-------- Data

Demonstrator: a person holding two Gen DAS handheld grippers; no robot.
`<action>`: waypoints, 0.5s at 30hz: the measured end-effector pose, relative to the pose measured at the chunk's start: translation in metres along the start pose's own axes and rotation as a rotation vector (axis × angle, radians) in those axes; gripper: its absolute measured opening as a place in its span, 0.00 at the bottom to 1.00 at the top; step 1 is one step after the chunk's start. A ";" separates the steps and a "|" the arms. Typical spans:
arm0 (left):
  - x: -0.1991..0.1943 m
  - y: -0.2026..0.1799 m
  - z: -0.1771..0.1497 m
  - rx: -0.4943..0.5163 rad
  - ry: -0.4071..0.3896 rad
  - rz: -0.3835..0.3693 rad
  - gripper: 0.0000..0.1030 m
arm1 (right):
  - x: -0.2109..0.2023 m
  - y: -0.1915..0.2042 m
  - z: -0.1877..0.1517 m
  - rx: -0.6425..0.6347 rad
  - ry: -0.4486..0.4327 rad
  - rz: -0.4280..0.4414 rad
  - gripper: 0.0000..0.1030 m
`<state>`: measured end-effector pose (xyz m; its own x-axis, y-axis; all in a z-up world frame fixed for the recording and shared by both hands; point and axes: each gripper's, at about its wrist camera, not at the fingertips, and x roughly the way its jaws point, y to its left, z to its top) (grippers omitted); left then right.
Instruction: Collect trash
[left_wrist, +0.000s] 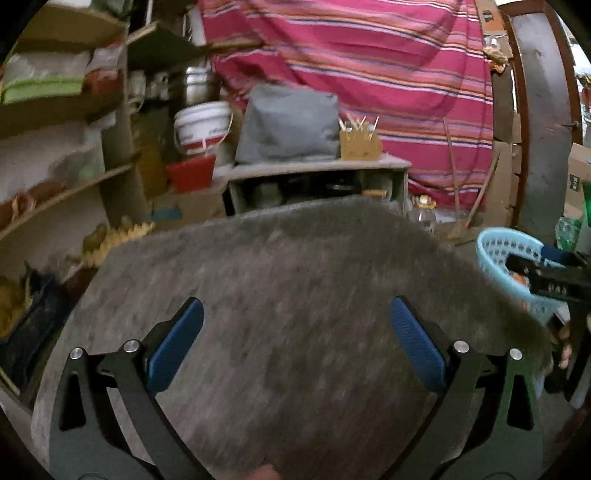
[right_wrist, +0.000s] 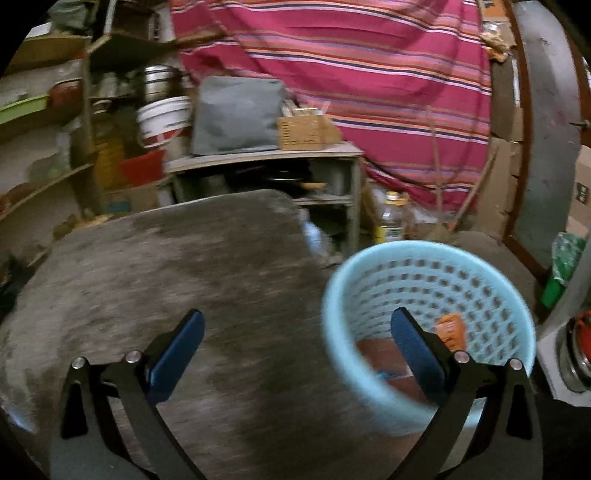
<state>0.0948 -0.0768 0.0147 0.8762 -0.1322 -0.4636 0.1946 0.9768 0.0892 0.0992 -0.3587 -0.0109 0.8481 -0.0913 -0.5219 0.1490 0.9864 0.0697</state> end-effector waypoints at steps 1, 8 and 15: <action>-0.005 0.007 -0.009 -0.009 0.008 0.004 0.95 | -0.004 0.010 -0.004 -0.008 0.003 0.010 0.96; -0.029 0.040 -0.052 -0.048 0.011 0.081 0.95 | -0.046 0.075 -0.041 -0.049 -0.042 0.071 0.96; -0.046 0.058 -0.073 -0.092 -0.027 0.126 0.95 | -0.075 0.093 -0.074 -0.070 -0.084 0.056 0.96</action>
<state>0.0334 -0.0016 -0.0228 0.9029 -0.0105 -0.4297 0.0418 0.9971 0.0635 0.0122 -0.2496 -0.0279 0.8940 -0.0440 -0.4458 0.0669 0.9971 0.0359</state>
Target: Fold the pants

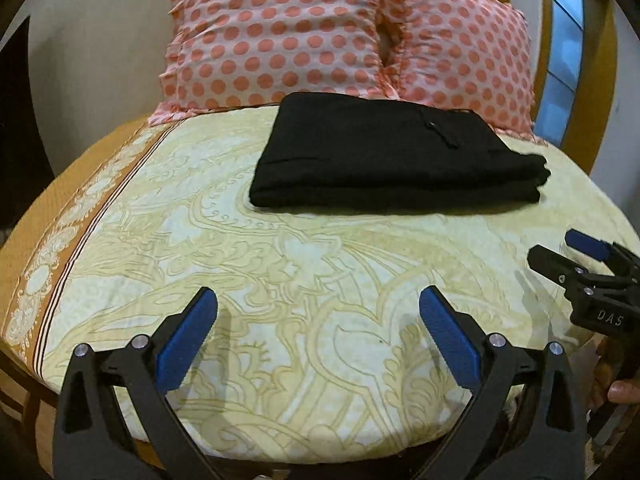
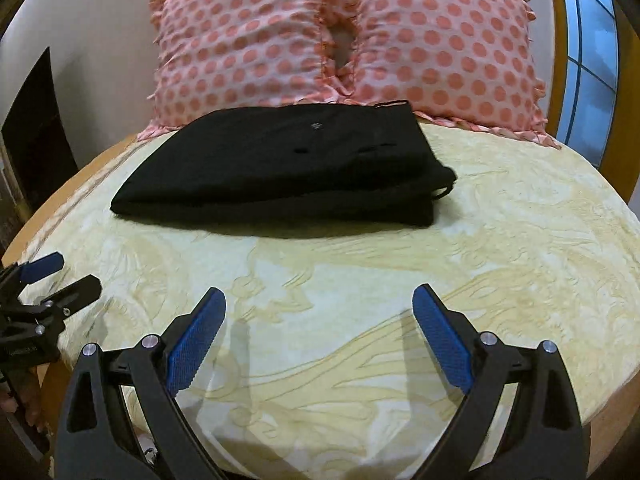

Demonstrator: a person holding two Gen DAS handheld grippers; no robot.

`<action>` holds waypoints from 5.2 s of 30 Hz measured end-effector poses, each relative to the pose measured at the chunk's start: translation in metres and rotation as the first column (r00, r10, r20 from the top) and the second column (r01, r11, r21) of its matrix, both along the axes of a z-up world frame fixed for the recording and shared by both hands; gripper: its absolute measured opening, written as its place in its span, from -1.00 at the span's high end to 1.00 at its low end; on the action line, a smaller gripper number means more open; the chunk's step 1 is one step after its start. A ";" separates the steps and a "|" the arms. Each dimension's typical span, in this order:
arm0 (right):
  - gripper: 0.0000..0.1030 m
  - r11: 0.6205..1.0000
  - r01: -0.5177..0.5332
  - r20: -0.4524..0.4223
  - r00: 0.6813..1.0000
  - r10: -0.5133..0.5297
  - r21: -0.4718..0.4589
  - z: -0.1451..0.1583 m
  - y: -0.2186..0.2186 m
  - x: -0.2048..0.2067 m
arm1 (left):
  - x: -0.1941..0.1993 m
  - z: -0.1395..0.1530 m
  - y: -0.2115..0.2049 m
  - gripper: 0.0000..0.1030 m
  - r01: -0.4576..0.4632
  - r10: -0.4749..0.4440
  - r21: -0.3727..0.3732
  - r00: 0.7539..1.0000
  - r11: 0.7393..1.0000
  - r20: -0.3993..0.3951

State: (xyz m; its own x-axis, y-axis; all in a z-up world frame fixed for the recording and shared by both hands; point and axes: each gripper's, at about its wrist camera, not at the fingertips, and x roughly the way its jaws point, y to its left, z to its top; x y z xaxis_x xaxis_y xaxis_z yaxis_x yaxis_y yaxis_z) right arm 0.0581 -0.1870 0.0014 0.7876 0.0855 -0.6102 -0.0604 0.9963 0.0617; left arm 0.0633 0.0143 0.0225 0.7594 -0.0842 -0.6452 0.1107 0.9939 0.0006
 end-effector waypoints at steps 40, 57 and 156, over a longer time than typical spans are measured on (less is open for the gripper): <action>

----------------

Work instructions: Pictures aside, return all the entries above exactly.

Answer to this problem:
Demonstrator: a person holding two Gen DAS handheld grippers; no robot.
`<action>`: waypoints, 0.5s at 30hz: the measured end-effector pose, relative to the pose measured at the chunk's start: translation in metres along the start pose's own axes and rotation as a rotation vector (axis × angle, radians) in those axes; gripper: its absolute measured opening as a place in its span, 0.00 at the bottom to 1.00 at the top; step 1 is one step after the chunk's start. A ";" separates the steps and a "|" the arms. Typical spans:
arm0 (left):
  - x: -0.1991..0.1943 m
  - y: -0.2026..0.1799 m
  - z: -0.1771..0.1497 m
  - rx: -0.4943..0.5163 rad
  - ry: -0.4071..0.3896 rad
  - rz: -0.3835..0.3693 rad
  - gripper: 0.0000..0.1030 m
arm1 (right):
  - x: -0.2109..0.2023 m
  - y: -0.1915..0.2042 m
  - z: -0.1877..0.1517 m
  - rx: -0.6425..0.6347 rad
  - ry: -0.4486..0.4327 rad
  - rz: -0.4280..0.4414 rad
  - gripper: 0.0000..0.1030 m
`<state>`: measured end-effector pose (xyz m; its own x-axis, y-axis; all in a z-up world frame fixed for the recording and shared by both hands; point and axes: each gripper's, at about its wrist camera, not at the fingertips, and x roughly the way its jaws point, y to its left, z to its top) (grippers omitted); left then right.
Instruction: Collect trash
[left_wrist, +0.000s] 
[right_wrist, +0.000s] 
<state>0.0948 -0.0768 0.0147 0.8762 -0.1322 -0.4636 0.1946 0.9768 0.0892 0.0992 -0.3587 -0.0109 0.8481 -0.0913 -0.5219 0.1490 0.9864 0.0697</state> end-effector waypoints at steps 1, 8 and 15: <action>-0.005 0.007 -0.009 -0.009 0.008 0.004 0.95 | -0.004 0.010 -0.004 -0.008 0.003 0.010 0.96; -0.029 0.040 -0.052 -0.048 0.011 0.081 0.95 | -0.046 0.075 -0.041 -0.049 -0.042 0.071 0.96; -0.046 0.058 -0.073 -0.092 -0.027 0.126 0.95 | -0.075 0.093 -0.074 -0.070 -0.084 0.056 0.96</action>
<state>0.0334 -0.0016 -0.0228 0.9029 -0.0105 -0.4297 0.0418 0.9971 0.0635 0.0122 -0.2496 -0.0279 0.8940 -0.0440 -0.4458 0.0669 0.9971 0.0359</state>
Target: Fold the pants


Demonstrator: a person holding two Gen DAS handheld grippers; no robot.

`<action>` holds waypoints from 5.2 s of 30 Hz measured end-effector poses, each relative to the pose measured at the chunk's start: translation in metres and rotation as the first column (r00, r10, r20 from the top) and the second column (r01, r11, r21) of its matrix, both along the axes of a z-up world frame fixed for the recording and shared by both hands; gripper: its absolute measured opening, written as its place in its span, from -1.00 at the span's high end to 1.00 at its low end; on the action line, a smaller gripper number means more open; the chunk's step 1 is one step after its start. A ";" separates the steps and a "|" the arms. Each dimension's typical span, in this order:
arm0 (right):
  - gripper: 0.0000..0.1030 m
  - r11: 0.6205..1.0000
  - r01: -0.5177..0.5332
  - r20: -0.4524..0.4223
  - r00: 0.6813..1.0000
  - r10: -0.5133..0.5297
  - r21: -0.4718..0.4589
  - z: -0.1451..0.1583 m
  - y: -0.2186..0.2186 m
  - x: -0.2048..0.2067 m
arm1 (left):
  - x: -0.1941..0.1993 m
  - z: -0.1395..0.1530 m
  - y: -0.2115..0.2049 m
  - gripper: 0.0000..0.1030 m
  - r01: -0.4576..0.4632
  - r10: -0.4749..0.4440
  - r21: -0.3727..0.3732
  - r00: 0.7539..1.0000
  - r11: 0.7393..1.0000
  - r20: -0.3993..0.3951

State: (xyz m; its own x-axis, y-axis; all in a z-up world frame fixed for the recording and shared by both hands; point and axes: each gripper's, at about its wrist camera, not at the fingertips, and x roughly the way its jaws point, y to its left, z to its top; x y z xaxis_x xaxis_y xaxis_z yaxis_x yaxis_y yaxis_z) right arm 0.0581 -0.1870 0.0014 0.7876 0.0855 -0.6102 -0.0604 0.9963 0.0617; left arm 0.0633 0.0143 0.0225 0.7594 -0.0842 -0.6452 0.1107 0.9939 0.0006
 end-effector waypoints at steps 40, 57 and 156, over a longer time than typical spans are measured on (less is open for the gripper): <action>

No more work is needed for this exercise.